Line by line, count where the string "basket" appears in the listing, then give the number of such lines alone.

GIVEN INFORMATION:
◆ ◆ ◆ ◆ ◆ ◆ ◆
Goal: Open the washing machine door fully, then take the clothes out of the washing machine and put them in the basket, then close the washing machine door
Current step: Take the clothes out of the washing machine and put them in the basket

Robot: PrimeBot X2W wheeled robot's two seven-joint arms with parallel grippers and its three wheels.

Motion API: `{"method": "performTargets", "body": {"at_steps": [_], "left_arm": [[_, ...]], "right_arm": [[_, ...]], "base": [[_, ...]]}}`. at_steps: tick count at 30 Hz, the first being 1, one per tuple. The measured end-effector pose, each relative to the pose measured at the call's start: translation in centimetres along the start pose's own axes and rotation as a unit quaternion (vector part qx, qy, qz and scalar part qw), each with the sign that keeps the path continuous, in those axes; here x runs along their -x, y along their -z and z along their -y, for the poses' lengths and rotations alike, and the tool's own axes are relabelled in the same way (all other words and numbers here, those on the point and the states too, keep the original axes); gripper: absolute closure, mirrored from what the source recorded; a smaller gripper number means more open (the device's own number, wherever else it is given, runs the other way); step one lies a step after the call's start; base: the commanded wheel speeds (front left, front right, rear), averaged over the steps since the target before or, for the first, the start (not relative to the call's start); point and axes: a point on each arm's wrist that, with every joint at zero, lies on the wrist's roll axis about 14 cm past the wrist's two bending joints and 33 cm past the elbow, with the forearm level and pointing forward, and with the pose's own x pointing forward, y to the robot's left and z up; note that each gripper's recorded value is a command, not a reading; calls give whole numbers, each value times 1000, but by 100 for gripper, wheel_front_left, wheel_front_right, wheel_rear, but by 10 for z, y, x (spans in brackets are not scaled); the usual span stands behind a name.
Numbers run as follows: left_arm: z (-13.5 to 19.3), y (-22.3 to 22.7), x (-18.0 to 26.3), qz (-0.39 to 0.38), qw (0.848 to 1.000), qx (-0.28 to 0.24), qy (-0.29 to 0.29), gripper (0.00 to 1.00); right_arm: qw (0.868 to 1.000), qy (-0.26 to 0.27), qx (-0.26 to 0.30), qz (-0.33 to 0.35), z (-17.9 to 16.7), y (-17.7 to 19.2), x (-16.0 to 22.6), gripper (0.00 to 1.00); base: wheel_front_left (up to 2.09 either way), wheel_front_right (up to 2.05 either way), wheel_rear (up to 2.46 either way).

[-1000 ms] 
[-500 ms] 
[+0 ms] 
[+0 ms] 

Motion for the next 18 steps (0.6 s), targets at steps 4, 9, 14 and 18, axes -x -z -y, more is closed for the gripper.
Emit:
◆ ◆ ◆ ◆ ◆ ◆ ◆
FINISHED EXERCISE: 2